→ **What you need to do**
From the listing below, pull out all lines with "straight" in them.

→ **Data records**
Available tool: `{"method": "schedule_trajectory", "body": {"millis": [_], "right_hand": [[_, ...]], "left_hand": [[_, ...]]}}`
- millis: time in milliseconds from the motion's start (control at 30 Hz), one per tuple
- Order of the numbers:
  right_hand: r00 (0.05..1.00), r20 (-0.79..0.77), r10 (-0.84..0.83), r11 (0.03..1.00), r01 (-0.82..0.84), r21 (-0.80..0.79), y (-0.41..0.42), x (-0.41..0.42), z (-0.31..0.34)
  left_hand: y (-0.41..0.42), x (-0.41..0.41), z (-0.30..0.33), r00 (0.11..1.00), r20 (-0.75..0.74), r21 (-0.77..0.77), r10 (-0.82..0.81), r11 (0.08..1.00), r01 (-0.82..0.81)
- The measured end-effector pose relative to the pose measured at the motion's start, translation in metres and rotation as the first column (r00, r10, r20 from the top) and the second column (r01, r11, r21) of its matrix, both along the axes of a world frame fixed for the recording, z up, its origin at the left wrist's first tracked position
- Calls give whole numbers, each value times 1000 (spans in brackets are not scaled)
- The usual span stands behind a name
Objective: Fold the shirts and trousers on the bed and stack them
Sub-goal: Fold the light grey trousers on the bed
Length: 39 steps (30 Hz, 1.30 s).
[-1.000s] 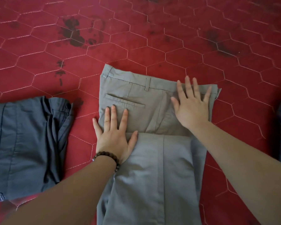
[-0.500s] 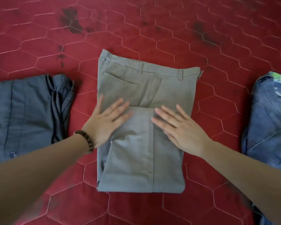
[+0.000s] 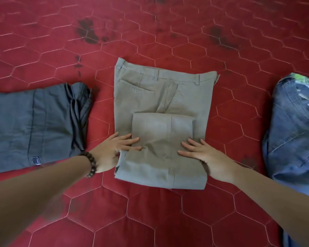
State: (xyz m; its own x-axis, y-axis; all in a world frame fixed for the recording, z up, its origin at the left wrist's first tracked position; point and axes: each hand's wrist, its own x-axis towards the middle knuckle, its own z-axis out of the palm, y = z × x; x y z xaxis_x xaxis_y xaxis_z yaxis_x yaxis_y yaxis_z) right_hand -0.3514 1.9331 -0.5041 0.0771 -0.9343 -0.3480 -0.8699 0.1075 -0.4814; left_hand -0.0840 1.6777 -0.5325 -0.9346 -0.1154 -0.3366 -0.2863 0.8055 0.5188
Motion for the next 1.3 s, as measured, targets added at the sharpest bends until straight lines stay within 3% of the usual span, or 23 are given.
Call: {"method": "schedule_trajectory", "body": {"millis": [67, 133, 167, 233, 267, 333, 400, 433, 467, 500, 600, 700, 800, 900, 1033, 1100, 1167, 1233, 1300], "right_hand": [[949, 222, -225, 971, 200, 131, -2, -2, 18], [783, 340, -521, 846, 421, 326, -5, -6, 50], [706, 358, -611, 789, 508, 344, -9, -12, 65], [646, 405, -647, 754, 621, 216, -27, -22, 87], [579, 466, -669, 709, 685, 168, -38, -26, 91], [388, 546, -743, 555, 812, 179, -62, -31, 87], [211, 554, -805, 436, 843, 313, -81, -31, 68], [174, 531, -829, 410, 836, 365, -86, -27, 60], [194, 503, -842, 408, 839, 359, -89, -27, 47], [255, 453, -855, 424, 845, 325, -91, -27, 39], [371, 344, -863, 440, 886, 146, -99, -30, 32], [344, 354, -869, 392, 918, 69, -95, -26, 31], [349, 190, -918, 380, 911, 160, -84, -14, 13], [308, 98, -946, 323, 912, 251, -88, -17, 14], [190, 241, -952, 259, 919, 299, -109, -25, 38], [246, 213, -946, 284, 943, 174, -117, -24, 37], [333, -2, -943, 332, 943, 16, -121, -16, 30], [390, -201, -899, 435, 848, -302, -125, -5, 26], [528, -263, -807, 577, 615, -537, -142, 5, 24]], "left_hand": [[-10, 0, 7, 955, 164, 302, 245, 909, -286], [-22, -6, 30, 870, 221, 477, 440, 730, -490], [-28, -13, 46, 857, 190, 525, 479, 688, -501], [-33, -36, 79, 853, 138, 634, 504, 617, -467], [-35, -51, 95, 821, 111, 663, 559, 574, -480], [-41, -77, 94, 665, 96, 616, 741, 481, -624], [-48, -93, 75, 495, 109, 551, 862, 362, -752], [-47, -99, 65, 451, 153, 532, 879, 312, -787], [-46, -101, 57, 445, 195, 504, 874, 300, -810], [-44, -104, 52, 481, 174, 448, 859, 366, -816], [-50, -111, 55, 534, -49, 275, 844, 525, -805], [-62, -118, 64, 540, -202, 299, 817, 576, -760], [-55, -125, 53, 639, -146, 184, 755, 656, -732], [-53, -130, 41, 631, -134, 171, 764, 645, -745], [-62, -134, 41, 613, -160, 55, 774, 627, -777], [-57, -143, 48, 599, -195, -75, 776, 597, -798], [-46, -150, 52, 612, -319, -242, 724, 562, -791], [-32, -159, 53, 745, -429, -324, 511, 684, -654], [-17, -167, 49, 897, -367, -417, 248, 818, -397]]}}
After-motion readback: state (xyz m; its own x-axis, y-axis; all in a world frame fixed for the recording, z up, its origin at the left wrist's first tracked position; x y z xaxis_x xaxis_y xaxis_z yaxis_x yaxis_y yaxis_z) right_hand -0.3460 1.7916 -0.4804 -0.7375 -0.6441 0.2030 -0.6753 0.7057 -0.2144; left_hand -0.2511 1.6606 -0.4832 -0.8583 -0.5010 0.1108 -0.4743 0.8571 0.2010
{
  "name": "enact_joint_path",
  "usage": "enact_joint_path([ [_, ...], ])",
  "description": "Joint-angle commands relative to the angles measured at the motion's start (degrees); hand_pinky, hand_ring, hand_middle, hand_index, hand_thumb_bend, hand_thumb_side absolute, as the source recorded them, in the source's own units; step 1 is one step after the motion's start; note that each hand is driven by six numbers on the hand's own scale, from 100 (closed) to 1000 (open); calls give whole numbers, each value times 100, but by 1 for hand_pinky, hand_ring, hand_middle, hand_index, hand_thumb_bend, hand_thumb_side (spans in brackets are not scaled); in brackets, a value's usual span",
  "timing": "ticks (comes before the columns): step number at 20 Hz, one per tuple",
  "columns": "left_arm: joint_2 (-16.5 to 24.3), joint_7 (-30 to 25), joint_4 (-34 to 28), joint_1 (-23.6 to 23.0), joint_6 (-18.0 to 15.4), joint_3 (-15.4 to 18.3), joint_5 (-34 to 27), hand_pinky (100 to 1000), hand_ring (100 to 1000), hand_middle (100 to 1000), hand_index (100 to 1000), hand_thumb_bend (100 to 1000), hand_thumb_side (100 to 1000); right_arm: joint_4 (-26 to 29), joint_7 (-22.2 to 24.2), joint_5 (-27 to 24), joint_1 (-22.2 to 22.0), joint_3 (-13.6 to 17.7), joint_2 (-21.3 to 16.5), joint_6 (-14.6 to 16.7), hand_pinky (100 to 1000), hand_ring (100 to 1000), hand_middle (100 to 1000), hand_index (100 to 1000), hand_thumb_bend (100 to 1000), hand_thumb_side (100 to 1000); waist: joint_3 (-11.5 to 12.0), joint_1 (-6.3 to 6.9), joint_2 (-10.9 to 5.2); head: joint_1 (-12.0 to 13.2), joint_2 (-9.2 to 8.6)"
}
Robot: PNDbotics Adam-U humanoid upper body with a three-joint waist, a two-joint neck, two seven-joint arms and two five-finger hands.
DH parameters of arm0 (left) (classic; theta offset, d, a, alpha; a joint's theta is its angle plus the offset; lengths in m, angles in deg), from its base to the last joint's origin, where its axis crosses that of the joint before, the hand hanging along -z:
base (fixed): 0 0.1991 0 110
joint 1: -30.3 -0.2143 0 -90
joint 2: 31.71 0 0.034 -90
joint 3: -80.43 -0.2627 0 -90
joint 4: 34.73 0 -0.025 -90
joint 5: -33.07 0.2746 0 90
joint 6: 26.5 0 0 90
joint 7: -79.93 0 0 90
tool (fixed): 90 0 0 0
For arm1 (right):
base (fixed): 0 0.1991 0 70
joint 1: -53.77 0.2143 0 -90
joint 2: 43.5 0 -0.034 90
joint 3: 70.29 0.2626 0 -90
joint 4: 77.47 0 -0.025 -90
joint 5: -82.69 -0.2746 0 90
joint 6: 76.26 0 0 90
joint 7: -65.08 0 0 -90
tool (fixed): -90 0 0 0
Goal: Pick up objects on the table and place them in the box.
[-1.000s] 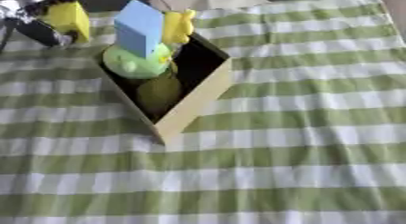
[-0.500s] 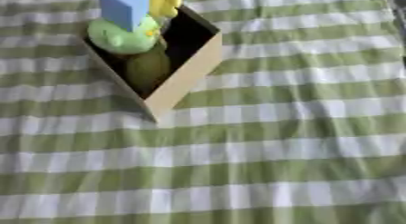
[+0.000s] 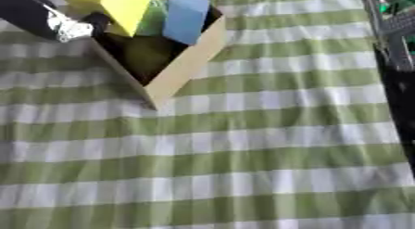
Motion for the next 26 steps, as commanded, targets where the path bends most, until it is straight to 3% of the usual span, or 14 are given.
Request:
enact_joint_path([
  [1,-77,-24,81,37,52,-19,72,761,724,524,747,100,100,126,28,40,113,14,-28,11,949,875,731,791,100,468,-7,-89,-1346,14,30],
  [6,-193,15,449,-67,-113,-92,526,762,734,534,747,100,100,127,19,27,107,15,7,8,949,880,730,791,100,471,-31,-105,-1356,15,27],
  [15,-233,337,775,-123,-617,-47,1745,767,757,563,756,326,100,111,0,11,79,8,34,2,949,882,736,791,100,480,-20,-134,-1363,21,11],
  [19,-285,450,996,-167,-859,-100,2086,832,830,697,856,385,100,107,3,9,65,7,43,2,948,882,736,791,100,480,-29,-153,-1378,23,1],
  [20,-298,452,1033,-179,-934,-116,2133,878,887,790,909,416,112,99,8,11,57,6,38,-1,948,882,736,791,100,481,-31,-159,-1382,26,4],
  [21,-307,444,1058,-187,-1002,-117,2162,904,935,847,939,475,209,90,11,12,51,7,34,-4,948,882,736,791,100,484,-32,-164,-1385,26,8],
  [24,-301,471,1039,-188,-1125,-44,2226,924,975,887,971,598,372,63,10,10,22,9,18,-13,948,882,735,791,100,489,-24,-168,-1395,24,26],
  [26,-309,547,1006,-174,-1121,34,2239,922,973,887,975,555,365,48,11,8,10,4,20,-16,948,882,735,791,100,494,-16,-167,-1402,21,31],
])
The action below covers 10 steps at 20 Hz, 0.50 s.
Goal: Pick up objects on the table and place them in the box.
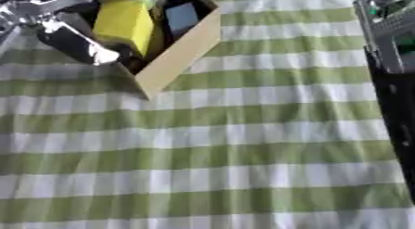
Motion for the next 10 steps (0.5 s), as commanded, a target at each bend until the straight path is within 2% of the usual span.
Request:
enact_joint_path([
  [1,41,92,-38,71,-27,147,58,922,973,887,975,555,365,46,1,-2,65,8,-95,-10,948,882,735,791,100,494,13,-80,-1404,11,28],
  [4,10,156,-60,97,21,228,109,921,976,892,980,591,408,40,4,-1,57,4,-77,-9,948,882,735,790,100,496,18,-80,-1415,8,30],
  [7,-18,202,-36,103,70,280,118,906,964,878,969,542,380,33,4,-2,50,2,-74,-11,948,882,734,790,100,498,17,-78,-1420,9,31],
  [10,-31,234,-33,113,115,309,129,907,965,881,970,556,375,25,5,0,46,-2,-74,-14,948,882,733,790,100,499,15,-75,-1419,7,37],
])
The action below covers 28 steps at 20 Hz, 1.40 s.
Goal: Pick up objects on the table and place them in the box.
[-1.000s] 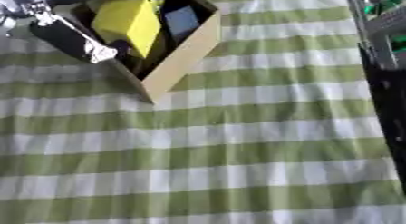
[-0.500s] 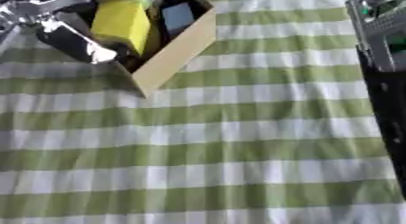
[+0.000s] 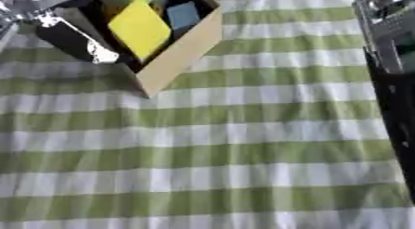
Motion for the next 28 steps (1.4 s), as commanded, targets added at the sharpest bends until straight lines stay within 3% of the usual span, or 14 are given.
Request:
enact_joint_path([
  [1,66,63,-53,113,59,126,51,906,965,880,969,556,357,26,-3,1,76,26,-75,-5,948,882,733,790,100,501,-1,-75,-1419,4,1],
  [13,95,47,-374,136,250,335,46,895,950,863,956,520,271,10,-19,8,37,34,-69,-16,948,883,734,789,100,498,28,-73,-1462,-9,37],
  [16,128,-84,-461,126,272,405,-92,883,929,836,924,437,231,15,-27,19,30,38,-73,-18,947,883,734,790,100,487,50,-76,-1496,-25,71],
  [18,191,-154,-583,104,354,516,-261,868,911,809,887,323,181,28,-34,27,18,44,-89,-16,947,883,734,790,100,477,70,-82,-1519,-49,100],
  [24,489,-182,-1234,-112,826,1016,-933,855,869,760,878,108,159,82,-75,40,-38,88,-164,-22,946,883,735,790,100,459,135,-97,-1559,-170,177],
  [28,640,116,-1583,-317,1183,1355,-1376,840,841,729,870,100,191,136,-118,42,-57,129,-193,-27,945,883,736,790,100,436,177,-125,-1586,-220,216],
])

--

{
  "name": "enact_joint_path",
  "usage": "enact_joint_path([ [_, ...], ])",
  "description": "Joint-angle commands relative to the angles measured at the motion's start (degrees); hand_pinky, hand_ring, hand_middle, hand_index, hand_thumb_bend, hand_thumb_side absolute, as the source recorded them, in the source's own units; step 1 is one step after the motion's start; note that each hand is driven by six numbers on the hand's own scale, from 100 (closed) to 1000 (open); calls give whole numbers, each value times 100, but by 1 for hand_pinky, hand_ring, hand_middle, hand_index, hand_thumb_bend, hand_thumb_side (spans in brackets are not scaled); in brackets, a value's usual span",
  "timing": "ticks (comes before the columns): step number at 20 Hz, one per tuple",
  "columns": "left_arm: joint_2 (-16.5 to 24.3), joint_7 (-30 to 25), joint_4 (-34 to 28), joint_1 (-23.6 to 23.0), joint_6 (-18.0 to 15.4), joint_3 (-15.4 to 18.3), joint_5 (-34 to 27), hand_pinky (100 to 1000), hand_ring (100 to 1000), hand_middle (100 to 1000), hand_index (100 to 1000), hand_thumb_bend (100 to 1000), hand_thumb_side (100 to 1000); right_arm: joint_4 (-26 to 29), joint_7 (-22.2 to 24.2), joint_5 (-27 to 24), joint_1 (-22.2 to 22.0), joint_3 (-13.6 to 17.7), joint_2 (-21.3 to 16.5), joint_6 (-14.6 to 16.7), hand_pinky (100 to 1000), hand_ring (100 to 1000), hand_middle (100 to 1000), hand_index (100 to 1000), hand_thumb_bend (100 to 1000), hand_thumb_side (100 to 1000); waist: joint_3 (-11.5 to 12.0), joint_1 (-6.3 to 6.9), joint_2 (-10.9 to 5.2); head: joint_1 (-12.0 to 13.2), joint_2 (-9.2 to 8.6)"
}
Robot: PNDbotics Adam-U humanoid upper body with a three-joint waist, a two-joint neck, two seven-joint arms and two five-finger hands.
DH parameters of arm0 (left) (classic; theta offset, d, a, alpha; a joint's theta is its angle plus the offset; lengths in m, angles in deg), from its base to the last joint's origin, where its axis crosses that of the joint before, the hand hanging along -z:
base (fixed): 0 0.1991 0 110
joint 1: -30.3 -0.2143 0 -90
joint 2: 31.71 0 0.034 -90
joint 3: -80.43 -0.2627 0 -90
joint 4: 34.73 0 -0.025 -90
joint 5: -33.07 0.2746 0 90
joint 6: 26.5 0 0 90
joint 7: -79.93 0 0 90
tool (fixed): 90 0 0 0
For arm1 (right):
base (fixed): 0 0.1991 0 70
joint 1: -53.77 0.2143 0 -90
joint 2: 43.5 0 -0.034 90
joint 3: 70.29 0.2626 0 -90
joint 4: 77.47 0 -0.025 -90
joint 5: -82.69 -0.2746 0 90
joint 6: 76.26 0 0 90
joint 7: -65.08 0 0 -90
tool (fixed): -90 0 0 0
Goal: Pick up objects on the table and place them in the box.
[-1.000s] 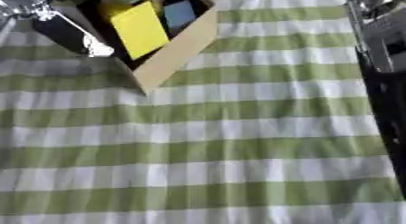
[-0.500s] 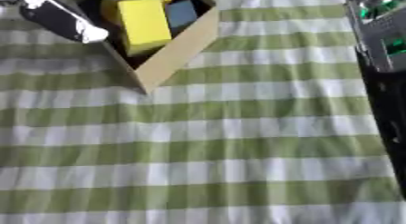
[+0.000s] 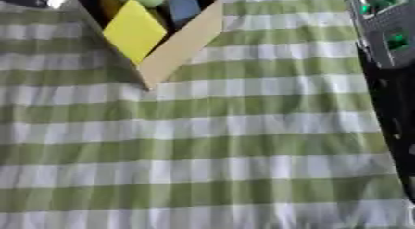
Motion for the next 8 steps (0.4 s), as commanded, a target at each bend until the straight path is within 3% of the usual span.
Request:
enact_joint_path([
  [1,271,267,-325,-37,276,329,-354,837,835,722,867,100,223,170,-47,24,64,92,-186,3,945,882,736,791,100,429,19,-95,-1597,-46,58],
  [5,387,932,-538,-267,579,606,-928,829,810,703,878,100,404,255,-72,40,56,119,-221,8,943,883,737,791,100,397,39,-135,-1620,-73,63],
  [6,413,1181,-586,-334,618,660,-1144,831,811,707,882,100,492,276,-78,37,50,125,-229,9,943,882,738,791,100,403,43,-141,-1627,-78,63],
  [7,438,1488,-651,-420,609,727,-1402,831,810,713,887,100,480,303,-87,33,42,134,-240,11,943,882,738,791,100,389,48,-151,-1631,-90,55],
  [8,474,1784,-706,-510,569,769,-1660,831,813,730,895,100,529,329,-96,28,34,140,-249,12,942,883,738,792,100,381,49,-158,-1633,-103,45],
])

→ **Answer below**
Motion for the next 1.3 s, as measured, targets added at the sharpest bends until straight lines stay within 3% of the usual span, or 23 are given.
Motion for the next 26 steps, as commanded, targets where the path bends most, until it is straight to 3% of the usual span, or 14 are given.
Motion for the next 10 steps (0.5 s), as commanded, a target at each bend until the straight path is within 2% of the usual span.
Motion for the next 28 steps (1.4 s), as commanded, targets added at the sharpest bends until straight lines stay within 3% of the usual span, or 14 are given.
Motion for the next 8 steps (0.4 s), as commanded, a target at each bend until the straight path is within 3% of the usual span.

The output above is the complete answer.